Karl Herchenroeder reports in Communications Daily that Oregon’s legacy senator Ron Wyden has placed a “hold” on the CASE Act (the legislation creating a copyright small claims court), which essentially stops it from moving forward. (The CASE Act is the result of extensive study by the Copyright Office that addressed the many issues involving creating the copyright small claims process.)
We had heard this hold was in place long ago, and Rep. Zoe Lofgren (D-Google) had foreshadowed it during the House Judiciary Committee mark up of the CASE Act on September 16.
In response to Rep. Lofgren’s threat, Rep. Doug Collins said that it was a “sad state of affairs” when one Senator could block the will of hundreds of Members of the House of Representatives.
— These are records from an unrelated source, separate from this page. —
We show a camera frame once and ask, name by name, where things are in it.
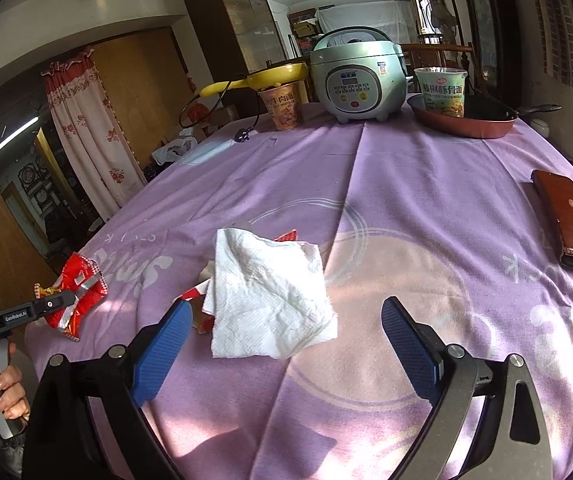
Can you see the red plastic bag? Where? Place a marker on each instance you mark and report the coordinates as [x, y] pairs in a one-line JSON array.
[[197, 112]]

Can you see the brown leather phone case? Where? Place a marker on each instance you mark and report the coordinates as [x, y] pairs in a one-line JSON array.
[[569, 220]]

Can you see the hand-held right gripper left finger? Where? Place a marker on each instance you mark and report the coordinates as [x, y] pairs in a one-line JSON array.
[[161, 355]]

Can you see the tall dark wooden cabinet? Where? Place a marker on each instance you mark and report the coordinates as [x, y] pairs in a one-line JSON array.
[[486, 25]]

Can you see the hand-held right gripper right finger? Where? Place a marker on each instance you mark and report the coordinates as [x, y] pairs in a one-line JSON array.
[[411, 355]]

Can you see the shelf with boxes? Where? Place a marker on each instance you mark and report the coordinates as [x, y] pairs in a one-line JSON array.
[[304, 27]]

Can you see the white paper tissue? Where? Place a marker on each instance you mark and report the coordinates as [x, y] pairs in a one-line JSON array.
[[271, 290]]

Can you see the red frying pan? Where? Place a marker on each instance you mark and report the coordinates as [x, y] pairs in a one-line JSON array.
[[466, 125]]

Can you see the white plastic bag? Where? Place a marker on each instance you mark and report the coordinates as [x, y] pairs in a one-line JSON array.
[[174, 152]]

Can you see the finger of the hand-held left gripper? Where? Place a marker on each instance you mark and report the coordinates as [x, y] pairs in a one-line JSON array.
[[51, 305]]

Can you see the purple printed tablecloth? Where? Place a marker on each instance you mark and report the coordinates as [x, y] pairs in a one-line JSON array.
[[416, 240]]

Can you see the red silver snack wrapper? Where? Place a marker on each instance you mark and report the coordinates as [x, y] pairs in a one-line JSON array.
[[84, 280]]

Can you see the white ceramic jar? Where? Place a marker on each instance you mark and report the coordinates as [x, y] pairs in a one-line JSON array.
[[540, 126]]

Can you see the white hanging sheet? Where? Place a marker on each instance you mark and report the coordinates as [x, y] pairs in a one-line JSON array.
[[366, 17]]

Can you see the pale green rice cooker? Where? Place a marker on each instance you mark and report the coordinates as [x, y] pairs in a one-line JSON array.
[[356, 80]]

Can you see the red white packet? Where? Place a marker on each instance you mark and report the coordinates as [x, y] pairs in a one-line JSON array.
[[192, 293]]

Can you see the standing fan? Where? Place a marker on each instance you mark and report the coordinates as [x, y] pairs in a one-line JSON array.
[[439, 15]]

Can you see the pink floral curtain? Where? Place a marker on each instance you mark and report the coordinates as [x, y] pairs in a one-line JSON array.
[[91, 135]]

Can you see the green instant noodle cup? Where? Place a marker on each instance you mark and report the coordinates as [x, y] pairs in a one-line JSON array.
[[441, 92]]

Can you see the wooden glass door cabinet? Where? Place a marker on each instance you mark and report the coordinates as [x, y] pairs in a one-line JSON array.
[[246, 30]]

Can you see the brown instant noodle cup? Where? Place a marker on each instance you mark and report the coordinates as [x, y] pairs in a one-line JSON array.
[[281, 107]]

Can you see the wooden chair back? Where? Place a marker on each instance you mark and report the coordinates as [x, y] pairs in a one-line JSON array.
[[436, 51]]

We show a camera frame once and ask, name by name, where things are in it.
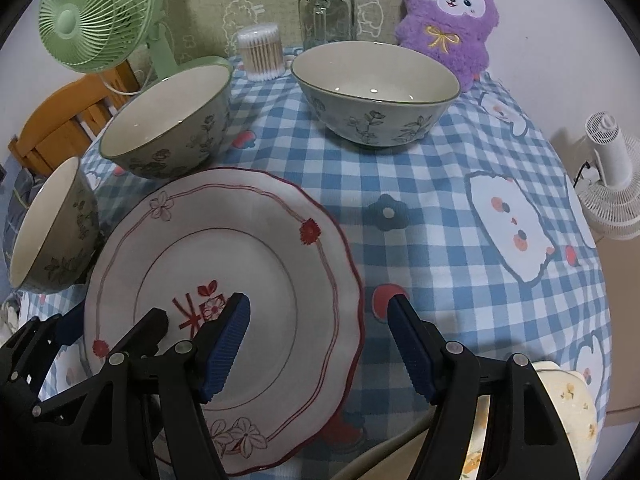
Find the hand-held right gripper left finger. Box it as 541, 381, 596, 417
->
60, 292, 251, 480

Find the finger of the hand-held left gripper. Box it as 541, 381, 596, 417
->
0, 310, 85, 413

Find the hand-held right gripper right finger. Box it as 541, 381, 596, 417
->
387, 295, 581, 480

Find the white plate red trim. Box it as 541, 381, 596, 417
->
83, 166, 366, 476

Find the green-rimmed floral bowl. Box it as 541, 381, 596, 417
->
98, 57, 234, 180
291, 41, 460, 150
9, 156, 101, 293

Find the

Rep. Collins knows of what he speaks–Wyden placed a hold on the Music Modernization Act until he got concessions on pre-72 recordings being foisted on old guys and dead cats by the Public Knowledge Google shillery.
In the case of MMA, the House passed their version of the bill unanimously. But Wyden had little regard for his colleagues and had his hold ready to go to keep his buddies from his home town of Palo Alto all happy.
So what is a “hold”? If you don’t know that term, don’t be surprised. It’s a largely secret process that allows any one Senator to stop a bill from being passed unanimously (which is the way most bills pass in the Senate). Strategic utilization of holds is sometimes called a “senate strategy” by someone (like Google, for example) who can’t stop legislation in the light of day so they kill it in the shadows of the Senate ally.
According to the Congressional Research Service (in extraordinarily kind language, no shock):
The Senate “hold” is an informal practice whereby Senators communicate to Senate leaders, often in the form of a letter, their policy views and scheduling preferences regarding measures and matters available for floor consideration. Unique to the upper chamber, holds can be understood as information-sharing devices predicated on the unanimous consent nature of Senate decision-making. Senators place holds to accomplish a variety of purposes—to receive notification of upcoming legislative proceedings, for instance, or to express objections to a particular proposal or executive nomination—but ultimately the decision to honor a hold request, and for how long, rests with the majority leader. Scheduling Senate business is the fundamental prerogative of the majority leader, and this responsibility is typically carried out in consultation with the minority leader.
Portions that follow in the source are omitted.